Avec 1 350 départs « nets » chaque année, la Polynésie connaît toujours un solde migratoire largement déficitaire, comme l’a confirmé l’ISPF dans une étude publiée ce jeudi. Si la proportion de natifs est beaucoup plus faible chez les arrivants (15%) que chez ceux qui quittent le territoire (60%), l’institut relève que le nombre de personnes nées en Polynésie et qui y reviennent a fait un bond de près d’un tiers en cinq ans. Détails de notre partenaire Radio 1 Tahiti.
20 900 départs, 14 050 arrivés en cinq ans en Polynésie : le solde migratoire est toujours déficitaire, comme le relève l’ISPF dans une étude basée sur la comparaison des deux derniers recensements. C’est le cas depuis près de 20 ans, et avec 1 350 départs nets chaque année entre 2017 et 2022, ce solde, qui reste pour l’instant compensé par le rythme des naissances, a même tendance à se creuser. Mais plus que les mouvements, c’est aux caractéristiques des « migrants » que l’Institut de la statistique s’est intéressé.

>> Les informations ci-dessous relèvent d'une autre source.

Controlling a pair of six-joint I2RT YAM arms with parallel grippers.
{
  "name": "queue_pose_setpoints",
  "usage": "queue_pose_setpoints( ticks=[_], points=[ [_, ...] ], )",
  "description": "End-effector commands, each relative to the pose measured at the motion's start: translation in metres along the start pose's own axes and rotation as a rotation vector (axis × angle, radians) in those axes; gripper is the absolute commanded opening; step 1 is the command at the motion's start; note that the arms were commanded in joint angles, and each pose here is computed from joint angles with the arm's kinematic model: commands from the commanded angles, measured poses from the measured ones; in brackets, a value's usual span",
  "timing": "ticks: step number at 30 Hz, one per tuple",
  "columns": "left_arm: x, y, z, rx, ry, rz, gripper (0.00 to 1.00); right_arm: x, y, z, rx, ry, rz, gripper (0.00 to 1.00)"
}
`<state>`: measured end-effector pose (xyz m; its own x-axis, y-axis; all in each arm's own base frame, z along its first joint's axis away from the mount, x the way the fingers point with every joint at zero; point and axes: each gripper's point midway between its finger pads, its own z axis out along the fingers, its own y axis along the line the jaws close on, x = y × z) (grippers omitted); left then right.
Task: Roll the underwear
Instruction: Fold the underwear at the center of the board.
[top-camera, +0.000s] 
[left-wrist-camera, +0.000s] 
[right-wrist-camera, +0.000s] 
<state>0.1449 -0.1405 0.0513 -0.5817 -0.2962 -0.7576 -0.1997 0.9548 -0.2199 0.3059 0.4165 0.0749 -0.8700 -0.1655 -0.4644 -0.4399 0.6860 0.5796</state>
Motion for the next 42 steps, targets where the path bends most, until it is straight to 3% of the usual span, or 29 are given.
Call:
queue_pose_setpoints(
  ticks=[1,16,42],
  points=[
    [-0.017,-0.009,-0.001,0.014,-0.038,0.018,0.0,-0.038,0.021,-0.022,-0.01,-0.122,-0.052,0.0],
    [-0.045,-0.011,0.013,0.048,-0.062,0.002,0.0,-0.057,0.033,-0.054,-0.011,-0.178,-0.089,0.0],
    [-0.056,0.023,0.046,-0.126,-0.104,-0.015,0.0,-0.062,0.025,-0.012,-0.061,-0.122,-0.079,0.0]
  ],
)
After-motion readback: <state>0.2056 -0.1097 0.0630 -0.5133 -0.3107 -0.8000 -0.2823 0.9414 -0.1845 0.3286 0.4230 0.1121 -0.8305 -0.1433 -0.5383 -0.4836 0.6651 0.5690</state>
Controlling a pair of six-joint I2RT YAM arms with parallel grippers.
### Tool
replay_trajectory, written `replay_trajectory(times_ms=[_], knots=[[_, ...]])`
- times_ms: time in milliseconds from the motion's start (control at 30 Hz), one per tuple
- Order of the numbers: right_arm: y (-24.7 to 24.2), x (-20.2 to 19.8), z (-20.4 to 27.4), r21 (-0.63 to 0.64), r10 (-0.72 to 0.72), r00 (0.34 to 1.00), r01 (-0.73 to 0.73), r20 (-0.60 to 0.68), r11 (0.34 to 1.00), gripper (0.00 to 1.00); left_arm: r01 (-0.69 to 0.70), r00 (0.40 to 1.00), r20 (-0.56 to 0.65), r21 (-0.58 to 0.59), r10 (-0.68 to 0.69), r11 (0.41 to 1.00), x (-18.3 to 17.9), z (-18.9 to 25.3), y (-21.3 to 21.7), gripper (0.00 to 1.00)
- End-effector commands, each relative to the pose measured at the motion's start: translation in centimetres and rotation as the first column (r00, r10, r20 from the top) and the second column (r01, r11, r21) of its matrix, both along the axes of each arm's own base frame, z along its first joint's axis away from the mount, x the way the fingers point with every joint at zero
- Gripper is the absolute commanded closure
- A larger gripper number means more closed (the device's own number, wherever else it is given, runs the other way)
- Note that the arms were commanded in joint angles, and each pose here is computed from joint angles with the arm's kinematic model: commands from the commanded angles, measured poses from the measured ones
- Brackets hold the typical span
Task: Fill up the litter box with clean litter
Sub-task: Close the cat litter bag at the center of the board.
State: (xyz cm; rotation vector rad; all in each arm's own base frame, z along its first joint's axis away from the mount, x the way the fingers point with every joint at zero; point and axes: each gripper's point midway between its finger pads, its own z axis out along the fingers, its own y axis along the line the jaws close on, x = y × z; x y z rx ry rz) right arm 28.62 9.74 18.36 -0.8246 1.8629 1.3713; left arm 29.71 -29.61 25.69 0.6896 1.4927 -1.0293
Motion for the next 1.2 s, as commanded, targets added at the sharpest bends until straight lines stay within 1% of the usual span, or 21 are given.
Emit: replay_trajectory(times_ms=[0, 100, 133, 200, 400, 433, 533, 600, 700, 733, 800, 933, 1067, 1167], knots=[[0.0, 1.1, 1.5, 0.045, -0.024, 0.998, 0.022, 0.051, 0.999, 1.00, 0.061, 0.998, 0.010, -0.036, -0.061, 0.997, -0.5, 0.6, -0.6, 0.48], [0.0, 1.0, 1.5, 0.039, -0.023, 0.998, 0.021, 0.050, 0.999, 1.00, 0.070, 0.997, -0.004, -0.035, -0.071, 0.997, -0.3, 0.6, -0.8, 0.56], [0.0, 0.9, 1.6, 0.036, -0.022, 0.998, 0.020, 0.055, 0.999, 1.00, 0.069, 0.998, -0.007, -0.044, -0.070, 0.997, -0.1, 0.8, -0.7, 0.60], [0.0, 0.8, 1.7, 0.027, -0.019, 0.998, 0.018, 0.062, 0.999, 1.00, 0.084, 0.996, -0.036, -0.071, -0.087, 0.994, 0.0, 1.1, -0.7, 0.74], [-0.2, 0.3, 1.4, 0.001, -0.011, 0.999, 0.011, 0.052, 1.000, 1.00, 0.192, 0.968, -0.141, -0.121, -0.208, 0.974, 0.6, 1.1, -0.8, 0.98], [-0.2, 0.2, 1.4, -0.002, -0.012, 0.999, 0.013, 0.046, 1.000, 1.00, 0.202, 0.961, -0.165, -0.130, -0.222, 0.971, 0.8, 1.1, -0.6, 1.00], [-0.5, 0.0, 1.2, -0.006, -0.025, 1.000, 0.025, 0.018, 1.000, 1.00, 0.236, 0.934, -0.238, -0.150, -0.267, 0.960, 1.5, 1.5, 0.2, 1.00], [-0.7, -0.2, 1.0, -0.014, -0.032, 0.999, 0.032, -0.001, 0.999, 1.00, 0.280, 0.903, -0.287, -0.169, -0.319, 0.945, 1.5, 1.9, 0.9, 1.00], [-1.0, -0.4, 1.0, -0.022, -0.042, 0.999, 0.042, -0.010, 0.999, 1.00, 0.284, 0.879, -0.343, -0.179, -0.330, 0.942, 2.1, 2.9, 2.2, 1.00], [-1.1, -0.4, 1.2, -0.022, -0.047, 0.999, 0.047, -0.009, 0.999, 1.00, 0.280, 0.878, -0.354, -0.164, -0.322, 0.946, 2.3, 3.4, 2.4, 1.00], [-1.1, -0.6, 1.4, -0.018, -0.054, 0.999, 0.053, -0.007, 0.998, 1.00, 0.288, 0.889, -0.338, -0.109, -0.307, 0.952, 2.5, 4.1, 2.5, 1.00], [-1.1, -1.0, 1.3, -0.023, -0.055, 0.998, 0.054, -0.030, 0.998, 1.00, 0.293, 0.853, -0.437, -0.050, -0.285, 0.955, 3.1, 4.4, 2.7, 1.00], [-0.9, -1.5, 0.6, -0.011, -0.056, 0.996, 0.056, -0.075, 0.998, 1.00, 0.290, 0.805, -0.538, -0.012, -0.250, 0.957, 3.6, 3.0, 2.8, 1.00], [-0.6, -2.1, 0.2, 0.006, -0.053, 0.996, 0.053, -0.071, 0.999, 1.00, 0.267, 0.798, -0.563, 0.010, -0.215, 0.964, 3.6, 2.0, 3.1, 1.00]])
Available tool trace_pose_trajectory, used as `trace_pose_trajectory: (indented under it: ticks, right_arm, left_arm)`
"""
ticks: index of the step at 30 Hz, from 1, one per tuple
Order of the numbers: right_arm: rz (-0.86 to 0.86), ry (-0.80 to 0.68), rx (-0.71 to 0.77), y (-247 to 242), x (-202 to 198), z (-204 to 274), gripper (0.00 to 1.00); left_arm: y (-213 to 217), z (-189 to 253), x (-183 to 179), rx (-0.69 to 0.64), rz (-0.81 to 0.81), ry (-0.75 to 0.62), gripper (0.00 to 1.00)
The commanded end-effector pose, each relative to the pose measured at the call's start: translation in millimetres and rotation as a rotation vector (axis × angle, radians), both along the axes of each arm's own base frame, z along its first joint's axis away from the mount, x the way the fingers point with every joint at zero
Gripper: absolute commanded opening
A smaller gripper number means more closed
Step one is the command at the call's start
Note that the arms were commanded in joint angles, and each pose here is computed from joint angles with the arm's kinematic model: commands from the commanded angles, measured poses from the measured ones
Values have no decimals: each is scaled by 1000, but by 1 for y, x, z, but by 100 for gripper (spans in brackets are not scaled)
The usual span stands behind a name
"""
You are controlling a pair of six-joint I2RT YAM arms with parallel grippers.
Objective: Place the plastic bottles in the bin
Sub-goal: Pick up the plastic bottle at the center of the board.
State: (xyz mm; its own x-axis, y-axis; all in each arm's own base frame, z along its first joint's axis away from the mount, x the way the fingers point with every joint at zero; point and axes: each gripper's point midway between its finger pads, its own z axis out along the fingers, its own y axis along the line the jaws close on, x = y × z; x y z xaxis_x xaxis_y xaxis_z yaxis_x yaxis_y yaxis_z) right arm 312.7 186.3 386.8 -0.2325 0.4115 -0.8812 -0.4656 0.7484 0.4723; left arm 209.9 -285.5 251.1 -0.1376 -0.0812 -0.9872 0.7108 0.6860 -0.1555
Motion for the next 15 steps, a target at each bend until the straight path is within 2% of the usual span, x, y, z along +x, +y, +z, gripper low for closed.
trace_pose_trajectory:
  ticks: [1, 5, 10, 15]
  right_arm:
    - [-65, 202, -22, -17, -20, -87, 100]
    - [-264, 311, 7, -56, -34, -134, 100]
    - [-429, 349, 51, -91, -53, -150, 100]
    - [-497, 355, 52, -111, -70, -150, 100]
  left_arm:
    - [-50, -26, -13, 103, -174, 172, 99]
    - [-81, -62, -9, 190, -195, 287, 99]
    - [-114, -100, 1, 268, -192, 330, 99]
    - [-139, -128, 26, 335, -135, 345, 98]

Des natifs qui reviennent accompagnés
Côté départs, le manque d’information est « frustrant » pour les démographes, mais on sait tout de même que 60% de ceux qui quittent le territoire sont des natifs, et que les plus concernés sont les 21-24 ans. À l’heure des études, des stages ou de l’armée, c’est près d’un quart (24%) de la classe d’âge qui quitte la Polynésie, 17 % si on étend au 18-30 ans, et avec des taux encore plus élevés aux Marquises ou aux Australes. On observe aussi un pic, certes moins évident, de départs entre 40 et 49 ans, qui pourrait s’expliquer par des trajectoires de carrières des fonctionnaires, bien que l’ISPF n’ait pas les moyens de le confirmer.
L’institut en sait en revanche beaucoup plus sur les arrivants de cette période 2017-2022, pour la bonne raison qu’elle a pu les interroger lors du dernier recensement. Premier enseignement : ils arrivent en famille. « On peut avoir dans l’inconscient des personnes qui arrivent seules sur le territoire. C’est beaucoup plus complexe que ça », note Julie Pasquier, démographe à l’ISPF. 85% des arrivants vivent et arrivent en famille sur le territoire, ce qui correspond peu ou prou à la structure de la population locale.
Parmi elles, des arrivant « nouveaux » sur le territoire, principalement des hexagonaux même si les statistiques ne définissent ni l’ethnie ni l’origine autre que la Polynésie, mais aussi des natifs de retour. Ils représentent 15% des arrivées sur la période et c’est une proportion en augmentation. Sur les 14 000 arrivées, 2 150 personnes reviennent en fait au pays, un chiffre en augmentation de 32 % par rapport aux cinq ans précédents. Et ces natifs reviennent parfois avec des conjoints ou des enfants qui ne sont pas nés en Polynésie : 1 600, en tout, ce qui porte à plus de 26% la part des arrivants ayant un lien avec le pays.
Natifs, diplômé et retour au pays : le combo gagnant
L’ISPF s’est aussi intéressé aux caractéristiques sociales de ces arrivants, mesurées lors du recensement de 2022. Sans surprise, ces « migrants », qui se déplacent pour beaucoup pour des raisons professionnelles ou des mutations dans l’administration, sont plus diplômés que le reste de la population. 85 % des arrivants non-natifs ont un diplôme équivalent ou supérieur au bac contre 45% des résidents à la même date. Les arrivants natifs pointent à 74% de diplômés, et pourtant, ils sont, sur le plan de l’insertion professionnelle, les plus favorisés.
Quand le taux d’emploi général en Polynésie pointait à 47% en 2022, 68% des arrivants de plus de 15 ans avaient un emploi à la même date. Et si on ne retient que les personnes diplômées le taux d’emploi des natifs revenus au pays dans les cinq années précédentes le recensement s’établit à 82%, contre 79% pour les arrivants non natifs et 75% des résidents n’ayant pas bougé.
En clair, partir se former à l’extérieur a tendance à payer. À noter enfin que la zone Arue-Punaauia regroupe 60% des arrivants des cinq dernières années, alors qu’elles ne représentent que 39% de la population du pays. Une attractivité de la zone urbaine qui, malgré les discours sur la décentralisation, ne faiblit pas de recensement en recensement.